### REQUIRED ACTION
All that should be output is the block of lines below from the line with "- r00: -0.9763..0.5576" to the line with "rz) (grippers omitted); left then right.", both included, exactly as written.

### RECORDS TO PROCESS
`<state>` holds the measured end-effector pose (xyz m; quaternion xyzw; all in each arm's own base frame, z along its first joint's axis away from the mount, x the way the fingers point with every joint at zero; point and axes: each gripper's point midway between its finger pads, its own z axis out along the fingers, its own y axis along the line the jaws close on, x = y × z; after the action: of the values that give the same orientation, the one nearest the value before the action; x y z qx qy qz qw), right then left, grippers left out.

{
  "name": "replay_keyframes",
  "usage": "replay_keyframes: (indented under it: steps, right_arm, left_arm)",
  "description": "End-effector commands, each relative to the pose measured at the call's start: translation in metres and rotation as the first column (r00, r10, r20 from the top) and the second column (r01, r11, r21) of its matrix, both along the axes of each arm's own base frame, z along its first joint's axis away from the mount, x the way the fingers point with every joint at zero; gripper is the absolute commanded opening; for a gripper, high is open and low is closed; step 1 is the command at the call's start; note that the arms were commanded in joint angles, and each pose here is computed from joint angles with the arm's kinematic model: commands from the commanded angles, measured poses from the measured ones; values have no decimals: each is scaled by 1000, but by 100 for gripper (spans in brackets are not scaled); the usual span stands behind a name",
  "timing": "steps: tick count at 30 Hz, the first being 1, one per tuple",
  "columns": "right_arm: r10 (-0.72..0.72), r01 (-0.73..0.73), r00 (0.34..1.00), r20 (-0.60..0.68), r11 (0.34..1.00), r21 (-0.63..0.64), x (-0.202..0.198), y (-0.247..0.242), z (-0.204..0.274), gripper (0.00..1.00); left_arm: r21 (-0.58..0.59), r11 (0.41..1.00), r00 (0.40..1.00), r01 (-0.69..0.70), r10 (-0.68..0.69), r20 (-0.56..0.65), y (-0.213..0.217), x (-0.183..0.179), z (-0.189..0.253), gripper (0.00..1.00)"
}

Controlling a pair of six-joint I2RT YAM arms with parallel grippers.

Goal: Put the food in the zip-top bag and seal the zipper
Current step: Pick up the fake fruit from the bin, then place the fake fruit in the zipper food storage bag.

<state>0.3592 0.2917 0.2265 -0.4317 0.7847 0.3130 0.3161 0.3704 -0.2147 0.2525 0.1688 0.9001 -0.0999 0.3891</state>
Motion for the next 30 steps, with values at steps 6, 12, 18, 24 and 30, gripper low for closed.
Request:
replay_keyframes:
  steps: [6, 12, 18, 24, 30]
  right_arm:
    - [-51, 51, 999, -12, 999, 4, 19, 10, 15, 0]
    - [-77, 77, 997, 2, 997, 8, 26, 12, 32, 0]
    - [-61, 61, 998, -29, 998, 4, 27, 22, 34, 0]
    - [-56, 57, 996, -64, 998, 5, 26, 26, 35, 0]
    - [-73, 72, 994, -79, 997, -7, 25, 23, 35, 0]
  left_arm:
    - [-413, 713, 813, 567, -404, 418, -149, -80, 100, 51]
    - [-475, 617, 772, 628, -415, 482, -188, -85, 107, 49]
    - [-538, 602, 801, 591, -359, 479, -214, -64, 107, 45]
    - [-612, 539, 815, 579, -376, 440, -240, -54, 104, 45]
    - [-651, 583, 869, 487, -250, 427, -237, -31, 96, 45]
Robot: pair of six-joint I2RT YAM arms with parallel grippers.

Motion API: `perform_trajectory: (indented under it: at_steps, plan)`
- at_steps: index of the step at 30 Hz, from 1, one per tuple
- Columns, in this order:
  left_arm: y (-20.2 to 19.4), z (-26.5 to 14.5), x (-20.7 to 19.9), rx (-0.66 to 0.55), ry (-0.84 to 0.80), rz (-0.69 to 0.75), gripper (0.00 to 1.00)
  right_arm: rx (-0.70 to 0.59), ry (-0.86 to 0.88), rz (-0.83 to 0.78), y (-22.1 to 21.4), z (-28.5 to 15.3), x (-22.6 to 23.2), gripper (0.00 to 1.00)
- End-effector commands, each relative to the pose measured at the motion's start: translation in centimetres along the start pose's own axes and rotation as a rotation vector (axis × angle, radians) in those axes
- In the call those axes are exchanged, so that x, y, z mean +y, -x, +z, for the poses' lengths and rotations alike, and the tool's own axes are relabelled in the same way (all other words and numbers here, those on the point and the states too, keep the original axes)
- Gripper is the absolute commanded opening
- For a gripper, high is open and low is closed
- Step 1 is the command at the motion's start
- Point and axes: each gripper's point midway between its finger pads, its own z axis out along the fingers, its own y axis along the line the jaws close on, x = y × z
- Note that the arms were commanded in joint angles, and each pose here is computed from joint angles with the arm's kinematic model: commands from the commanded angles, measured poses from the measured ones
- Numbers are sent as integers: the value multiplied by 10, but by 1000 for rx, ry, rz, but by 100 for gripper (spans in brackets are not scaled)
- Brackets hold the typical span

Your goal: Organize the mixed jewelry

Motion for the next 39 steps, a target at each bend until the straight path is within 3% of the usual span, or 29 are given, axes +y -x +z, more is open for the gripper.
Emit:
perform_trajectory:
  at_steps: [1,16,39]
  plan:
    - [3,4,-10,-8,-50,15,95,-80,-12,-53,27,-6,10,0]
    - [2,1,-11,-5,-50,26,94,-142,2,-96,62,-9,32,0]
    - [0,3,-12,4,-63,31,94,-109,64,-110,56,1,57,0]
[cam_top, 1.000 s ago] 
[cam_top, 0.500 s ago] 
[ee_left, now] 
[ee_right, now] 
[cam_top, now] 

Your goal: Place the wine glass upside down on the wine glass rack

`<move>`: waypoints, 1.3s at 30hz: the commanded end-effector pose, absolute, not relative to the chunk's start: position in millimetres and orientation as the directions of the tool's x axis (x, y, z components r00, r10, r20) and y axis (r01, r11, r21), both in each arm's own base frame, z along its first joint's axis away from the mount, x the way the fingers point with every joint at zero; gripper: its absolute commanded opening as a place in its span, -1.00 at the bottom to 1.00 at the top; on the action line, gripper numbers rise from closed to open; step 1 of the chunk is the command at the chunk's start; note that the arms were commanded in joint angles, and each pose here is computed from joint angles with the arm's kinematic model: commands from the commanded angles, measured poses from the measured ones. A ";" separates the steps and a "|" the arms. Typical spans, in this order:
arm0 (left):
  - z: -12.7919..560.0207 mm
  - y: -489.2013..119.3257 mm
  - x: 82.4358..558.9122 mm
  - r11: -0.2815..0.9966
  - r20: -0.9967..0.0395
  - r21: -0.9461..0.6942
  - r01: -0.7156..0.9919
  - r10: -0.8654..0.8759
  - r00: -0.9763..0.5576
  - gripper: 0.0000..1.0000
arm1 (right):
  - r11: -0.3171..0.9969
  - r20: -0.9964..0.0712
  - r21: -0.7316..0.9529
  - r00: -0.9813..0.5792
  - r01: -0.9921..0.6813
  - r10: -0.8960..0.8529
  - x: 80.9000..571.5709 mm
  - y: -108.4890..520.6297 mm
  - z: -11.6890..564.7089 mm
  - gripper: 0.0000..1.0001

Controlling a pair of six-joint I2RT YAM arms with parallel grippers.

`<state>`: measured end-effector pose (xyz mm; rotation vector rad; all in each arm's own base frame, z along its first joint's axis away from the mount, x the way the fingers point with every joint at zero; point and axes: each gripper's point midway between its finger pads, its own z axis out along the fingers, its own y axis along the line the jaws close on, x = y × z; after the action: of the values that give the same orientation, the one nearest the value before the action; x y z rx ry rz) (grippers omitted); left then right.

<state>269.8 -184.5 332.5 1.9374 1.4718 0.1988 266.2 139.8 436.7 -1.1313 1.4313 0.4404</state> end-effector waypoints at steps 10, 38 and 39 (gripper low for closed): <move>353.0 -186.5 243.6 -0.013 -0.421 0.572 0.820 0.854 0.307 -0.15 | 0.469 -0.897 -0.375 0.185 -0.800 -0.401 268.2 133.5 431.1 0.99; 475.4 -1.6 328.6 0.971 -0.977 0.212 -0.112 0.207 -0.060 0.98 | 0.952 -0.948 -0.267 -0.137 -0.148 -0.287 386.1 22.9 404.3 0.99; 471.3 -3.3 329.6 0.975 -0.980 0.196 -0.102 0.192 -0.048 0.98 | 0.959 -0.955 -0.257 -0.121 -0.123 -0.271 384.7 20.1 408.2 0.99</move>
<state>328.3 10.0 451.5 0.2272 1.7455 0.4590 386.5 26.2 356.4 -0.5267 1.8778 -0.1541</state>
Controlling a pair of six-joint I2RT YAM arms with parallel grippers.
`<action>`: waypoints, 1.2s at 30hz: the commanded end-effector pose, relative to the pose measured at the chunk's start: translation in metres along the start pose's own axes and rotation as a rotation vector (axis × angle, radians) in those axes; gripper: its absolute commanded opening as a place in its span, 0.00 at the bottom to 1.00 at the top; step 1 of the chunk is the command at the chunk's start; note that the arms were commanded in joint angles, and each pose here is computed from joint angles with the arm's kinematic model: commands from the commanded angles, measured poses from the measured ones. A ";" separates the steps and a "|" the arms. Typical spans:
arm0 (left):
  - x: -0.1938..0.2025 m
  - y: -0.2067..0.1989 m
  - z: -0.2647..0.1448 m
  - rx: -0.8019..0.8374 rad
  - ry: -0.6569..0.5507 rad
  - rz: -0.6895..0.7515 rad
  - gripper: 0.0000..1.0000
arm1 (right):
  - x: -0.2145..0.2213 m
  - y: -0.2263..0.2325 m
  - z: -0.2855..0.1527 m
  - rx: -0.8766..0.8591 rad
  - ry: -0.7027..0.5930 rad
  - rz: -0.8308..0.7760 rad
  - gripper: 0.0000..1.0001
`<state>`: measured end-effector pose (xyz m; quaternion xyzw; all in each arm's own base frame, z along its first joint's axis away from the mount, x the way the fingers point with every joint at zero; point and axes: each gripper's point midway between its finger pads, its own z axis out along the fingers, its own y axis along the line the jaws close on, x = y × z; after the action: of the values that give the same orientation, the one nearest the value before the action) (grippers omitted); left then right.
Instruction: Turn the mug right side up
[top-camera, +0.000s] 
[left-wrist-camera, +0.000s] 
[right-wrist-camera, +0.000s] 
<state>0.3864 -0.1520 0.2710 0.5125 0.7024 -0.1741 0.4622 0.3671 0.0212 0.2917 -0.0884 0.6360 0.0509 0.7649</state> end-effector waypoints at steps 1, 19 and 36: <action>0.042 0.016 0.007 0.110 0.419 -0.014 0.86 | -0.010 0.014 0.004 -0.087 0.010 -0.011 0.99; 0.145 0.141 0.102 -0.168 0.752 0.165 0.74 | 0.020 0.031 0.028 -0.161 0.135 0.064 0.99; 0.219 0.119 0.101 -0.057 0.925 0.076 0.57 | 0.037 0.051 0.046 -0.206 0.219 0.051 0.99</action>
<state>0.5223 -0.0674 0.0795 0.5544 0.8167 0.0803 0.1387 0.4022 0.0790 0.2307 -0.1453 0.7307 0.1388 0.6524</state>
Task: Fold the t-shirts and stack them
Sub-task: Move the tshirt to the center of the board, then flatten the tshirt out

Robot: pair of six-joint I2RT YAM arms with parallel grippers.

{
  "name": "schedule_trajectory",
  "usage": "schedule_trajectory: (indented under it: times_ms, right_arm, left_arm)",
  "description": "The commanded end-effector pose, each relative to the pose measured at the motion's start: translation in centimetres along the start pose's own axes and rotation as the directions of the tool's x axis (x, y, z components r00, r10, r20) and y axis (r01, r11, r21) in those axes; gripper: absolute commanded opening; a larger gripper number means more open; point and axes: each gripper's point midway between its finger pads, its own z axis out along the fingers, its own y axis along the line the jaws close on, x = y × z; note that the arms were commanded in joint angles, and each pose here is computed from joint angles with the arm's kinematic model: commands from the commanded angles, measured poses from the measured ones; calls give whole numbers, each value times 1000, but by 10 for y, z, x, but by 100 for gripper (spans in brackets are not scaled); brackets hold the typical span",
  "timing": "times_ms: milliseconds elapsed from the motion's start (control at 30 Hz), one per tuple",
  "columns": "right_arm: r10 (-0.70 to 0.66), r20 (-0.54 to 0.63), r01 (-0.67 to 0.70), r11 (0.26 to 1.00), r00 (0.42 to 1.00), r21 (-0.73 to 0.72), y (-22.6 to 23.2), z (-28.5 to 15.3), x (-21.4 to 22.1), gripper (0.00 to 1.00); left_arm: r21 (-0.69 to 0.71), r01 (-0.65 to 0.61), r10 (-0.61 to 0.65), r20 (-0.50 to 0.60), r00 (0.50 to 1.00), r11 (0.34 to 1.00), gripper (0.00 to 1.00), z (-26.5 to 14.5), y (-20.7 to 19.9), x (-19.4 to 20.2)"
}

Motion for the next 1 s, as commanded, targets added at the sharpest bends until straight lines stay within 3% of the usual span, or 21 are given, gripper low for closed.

### WRITTEN SOLUTION
  - r00: -0.9763..0.5576
  - gripper: 0.0000..1.0000
arm1 (right):
  - r11: -0.3171..0.9969
  - r20: -0.9964..0.0712
  - r21: -0.7316..0.9529
  - r00: -0.9813..0.5792
  - r01: -0.9921..0.6813
  - r10: -0.8960..0.8529
  - x: 80.9000..571.5709 mm
  - y: -108.4890..520.6297 mm
  - z: -11.6890..564.7089 mm
  - gripper: 0.0000..1.0001

Controlling a pair of six-joint I2RT YAM arms with parallel grippers.

`<state>`: measured end-effector pose (xyz mm; rotation vector rad; all in each arm's own base frame, z along its first joint's axis away from the mount, x the way the fingers point with every joint at zero; point and axes: each gripper's point midway between its finger pads, its own z axis out along the fingers, its own y axis along the line the jaws close on, x = y × z; after the action: of the values that give the same orientation, the one nearest the value before the action; x y z rx ry rz) (grippers omitted); left then right.

The answer given above is complete as it stands.